De muy niño, contemplaba en él una inocente paz sin horizontes, donde ya –creo que tendría yo poco más de tres años- indagaba el porqué de la existencia peregrina hacia el Misterio. Y en la cercana compañía de aquel bondadoso anciano, y en aquellos ingenuos parpadeos de mi tierna niñez, pude atisbar un ancho mar de paz que no era de este mundo; un lugar sin lugar, espacio sin anchuras, infinitamente más amplio que el de las fronteras de aquella sencilla buhardilla escondida en los tejados del Casco Viejo de Bilbao.
Mientras, el día, en su serena calma vespertina, filtraba su postrera luz por los dinteles de la puerta de aquella inolvidable habitación donde cabía el Universo gratuito…
Los tejados aguardan, silenciosos,
el peinado rojizo de la tarde,
mas la noche ya asoma, y el sol arde
todavía en rescoldos vaporosos.
Inaudible salmodia entre manojos
de cuentas de rosario. No arde tarde
el dios de los silencios; no arde tarde
en los ancianos ojos -qué hondos ojos-
de cansino mirar en fuego y lumbre.
Pasos que se deslizan mansamente
por las cuentas de un hombre hacia su ocaso.

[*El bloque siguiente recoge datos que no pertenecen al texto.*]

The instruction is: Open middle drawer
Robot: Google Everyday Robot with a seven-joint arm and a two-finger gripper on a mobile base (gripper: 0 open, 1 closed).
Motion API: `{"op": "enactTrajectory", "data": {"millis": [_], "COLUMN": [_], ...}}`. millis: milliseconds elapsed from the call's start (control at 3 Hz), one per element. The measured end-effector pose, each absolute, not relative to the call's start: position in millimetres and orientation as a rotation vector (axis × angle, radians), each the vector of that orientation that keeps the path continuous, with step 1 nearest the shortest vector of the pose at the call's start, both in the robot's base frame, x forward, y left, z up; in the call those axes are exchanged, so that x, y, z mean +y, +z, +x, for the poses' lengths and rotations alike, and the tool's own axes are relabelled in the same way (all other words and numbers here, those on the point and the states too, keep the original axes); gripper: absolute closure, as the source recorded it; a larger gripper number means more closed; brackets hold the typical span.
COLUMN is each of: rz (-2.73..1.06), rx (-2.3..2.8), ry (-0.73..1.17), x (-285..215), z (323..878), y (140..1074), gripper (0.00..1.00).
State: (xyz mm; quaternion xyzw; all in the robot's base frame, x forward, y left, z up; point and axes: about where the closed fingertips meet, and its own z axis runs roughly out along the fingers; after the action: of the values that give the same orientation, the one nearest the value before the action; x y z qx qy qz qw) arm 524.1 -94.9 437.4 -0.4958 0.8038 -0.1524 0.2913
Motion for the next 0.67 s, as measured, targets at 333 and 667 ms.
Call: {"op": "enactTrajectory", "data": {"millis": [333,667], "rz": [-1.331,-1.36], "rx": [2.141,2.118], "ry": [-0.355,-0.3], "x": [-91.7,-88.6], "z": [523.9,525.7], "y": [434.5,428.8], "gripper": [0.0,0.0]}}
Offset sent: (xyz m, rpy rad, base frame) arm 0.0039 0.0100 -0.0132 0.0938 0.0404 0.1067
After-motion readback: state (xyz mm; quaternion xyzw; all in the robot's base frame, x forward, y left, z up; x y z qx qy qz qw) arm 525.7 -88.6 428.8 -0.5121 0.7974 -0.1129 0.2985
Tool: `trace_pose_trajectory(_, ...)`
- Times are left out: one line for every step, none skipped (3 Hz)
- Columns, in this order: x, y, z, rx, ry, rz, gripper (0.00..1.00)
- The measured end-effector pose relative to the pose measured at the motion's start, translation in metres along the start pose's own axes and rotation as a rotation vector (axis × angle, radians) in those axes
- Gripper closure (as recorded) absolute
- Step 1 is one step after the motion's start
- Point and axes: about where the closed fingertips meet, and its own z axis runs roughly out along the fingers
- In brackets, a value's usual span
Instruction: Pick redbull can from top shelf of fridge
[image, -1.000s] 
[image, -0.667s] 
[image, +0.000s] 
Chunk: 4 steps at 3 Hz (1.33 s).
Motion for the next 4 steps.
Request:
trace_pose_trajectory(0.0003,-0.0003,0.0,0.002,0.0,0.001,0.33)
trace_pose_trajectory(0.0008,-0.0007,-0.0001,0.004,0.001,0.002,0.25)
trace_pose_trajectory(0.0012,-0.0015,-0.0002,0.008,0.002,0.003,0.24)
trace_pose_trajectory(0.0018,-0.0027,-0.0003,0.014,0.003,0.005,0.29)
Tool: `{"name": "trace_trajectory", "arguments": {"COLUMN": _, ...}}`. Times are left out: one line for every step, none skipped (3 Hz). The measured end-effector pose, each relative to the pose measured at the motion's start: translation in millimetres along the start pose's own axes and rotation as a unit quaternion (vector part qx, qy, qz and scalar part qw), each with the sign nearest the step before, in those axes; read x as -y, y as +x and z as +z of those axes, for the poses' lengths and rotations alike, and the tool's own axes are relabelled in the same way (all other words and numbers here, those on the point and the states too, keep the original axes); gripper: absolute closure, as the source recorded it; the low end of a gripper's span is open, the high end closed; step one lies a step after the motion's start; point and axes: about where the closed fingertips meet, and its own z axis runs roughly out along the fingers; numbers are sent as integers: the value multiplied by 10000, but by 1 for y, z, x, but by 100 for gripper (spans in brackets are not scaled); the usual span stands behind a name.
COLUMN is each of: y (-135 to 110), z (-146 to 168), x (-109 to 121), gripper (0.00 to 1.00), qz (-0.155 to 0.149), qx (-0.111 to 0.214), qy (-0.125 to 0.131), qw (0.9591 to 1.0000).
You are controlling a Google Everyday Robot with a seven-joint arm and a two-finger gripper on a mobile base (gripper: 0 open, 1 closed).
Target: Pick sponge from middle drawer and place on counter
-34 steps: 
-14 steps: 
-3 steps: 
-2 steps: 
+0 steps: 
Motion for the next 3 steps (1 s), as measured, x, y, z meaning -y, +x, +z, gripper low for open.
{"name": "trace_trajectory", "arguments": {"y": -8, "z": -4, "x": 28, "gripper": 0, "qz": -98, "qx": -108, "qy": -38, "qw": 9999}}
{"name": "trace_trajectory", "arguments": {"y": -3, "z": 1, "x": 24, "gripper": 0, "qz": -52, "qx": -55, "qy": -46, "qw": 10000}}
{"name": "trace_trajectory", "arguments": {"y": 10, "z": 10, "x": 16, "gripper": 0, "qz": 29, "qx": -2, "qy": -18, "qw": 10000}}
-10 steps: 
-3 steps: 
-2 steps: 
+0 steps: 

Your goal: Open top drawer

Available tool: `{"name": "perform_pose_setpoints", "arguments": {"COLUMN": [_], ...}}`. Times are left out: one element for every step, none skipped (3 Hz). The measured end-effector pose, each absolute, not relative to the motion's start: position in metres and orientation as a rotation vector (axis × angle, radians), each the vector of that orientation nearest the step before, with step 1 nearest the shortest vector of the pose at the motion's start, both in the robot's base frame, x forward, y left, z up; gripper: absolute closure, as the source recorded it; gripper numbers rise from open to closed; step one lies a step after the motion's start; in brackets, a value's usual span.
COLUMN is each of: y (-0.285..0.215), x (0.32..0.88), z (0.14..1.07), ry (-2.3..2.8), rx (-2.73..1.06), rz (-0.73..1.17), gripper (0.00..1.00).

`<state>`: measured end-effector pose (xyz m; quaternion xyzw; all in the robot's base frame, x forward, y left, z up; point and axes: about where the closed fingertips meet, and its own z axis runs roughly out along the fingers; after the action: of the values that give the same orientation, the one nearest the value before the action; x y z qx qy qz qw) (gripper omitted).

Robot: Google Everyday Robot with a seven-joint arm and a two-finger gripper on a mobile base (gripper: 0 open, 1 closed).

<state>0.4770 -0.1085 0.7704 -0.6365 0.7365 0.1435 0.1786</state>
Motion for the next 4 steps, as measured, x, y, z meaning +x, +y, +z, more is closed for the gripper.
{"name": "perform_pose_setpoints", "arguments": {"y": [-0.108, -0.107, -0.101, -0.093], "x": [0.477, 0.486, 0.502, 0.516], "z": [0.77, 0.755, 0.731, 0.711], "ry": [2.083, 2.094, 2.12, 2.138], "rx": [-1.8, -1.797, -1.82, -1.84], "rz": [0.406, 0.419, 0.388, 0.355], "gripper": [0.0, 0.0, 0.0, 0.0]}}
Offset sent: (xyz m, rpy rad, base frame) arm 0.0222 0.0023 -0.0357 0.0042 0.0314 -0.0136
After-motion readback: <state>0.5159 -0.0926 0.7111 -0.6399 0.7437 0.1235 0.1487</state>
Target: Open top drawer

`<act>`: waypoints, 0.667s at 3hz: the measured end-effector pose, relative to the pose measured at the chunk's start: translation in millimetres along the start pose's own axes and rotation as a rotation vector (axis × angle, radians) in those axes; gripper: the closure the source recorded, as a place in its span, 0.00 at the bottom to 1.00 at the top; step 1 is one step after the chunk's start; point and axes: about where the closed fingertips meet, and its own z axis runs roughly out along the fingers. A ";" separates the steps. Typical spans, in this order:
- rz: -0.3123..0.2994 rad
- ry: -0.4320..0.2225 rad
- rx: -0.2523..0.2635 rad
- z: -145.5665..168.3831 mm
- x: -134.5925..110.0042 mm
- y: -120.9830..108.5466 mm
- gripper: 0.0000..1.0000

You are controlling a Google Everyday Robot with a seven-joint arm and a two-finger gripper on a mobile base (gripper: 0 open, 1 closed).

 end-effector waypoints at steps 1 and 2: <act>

Sorda quietud, silente mansedumbre
en muda letanía incandescente
donde Dios le acompaña, paso a paso.
Un fuego sin edad, ajeno a la aspereza de los cambios y los lustros, se encaramó por siempre mi memoria; más allá y más acá de donde alcanzan recuerdos y apariencias; más allá de donde alcanzaba mi corta estatura: un despertar temprano a la bondad, distante del pasado, muy ajeno al futuro. El fuego de una antorcha sin edad, que alentó, y aun me alienta, fuera del tiempo y la memoria.